Par ces motifs, la juge unique prononce :

I. Ordre est donné à la Caisse S.________ de prélever sur l’avoir de prévoyance de C.________ (n° [...] ; n° d’assurée [...]), la somme de 896 fr. 65 (huit cent nonante-six francs et soixante-cinq centimes), avec intérêt compensatoire d’au moins 1 % l’an à partir du 16 mars 2019, et de transférer ce montant sur le compte dont B.________ (n° [...]) est titulaire auprès d’Y.________ SA (n° de contrat [...]).

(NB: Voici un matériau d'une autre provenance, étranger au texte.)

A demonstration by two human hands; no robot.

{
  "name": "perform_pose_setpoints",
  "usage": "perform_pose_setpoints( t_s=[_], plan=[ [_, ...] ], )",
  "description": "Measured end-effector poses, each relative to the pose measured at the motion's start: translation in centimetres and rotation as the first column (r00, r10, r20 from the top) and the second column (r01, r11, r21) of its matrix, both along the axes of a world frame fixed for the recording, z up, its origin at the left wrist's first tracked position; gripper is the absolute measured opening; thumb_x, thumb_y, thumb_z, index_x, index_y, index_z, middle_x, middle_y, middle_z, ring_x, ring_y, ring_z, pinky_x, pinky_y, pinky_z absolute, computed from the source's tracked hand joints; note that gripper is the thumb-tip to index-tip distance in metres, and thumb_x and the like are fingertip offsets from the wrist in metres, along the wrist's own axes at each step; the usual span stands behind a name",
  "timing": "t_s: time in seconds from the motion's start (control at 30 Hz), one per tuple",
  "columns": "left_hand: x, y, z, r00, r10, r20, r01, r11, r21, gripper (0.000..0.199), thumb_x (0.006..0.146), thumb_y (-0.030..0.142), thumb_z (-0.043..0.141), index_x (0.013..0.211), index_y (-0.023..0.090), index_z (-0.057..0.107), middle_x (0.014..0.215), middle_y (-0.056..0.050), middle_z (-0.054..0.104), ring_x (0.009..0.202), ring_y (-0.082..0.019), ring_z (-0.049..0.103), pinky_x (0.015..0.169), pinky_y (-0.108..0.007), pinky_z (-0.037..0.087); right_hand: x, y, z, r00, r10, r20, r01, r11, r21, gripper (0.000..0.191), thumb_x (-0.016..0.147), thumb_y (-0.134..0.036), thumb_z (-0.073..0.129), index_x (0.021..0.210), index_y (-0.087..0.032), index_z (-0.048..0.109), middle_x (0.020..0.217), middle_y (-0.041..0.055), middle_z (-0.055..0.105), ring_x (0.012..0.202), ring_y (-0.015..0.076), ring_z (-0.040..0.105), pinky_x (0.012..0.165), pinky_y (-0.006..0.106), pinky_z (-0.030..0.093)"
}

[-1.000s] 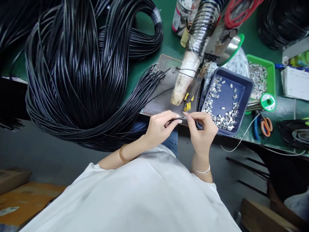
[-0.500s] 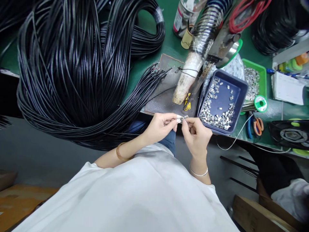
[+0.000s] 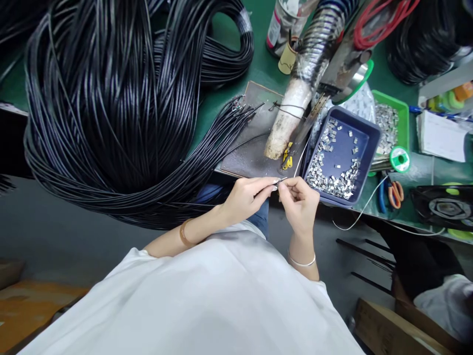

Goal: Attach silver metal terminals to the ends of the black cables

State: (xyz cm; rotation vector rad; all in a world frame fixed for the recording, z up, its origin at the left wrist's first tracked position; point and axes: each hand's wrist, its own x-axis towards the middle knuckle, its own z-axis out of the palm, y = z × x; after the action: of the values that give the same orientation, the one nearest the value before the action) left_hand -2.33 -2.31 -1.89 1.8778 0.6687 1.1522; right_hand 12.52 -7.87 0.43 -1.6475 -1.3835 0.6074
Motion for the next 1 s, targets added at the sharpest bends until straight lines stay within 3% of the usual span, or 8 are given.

II. En cas de retard, un intérêt moratoire sera dû sur la somme à transférer, au taux de 2 % l’an à partir du 31e jour suivant l’entrée en force du présent jugement, ou, en cas de recours au Tribunal fédéral, dès que celui-ci aura statué définitivement sur le recours.

III. Le présent jugement est rendu sans frais ni dépens.

La juge unique : La greffière :

Du

Le jugement qui précède est notifié à :

‑ Me Alex Wagner (pour B.), ‑ Me Sandra Genier (pour C.),

Caisse S.________,

Y.________ SA,

Office fédéral des assurances sociales,

et communiqué au :

Tribunal d’arrondissement de [...],

par l'envoi de photocopies.

Le présent jugement peut faire l'objet d'un recours en matière de droit public devant le Tribunal fédéral au sens des art. 82 ss LTF (loi du 17 juin 2005 sur le Tribunal fédéral ; RS 173.110), cas échéant d'un recours constitutionnel subsidiaire au sens des art. 113 ss LTF. Ces recours doivent être déposés devant le Tribunal fédéral (Schweizerhofquai 6, 6004 Lucerne) dans les trente jours qui suivent la présente notification (art. 100 al. 1 LTF).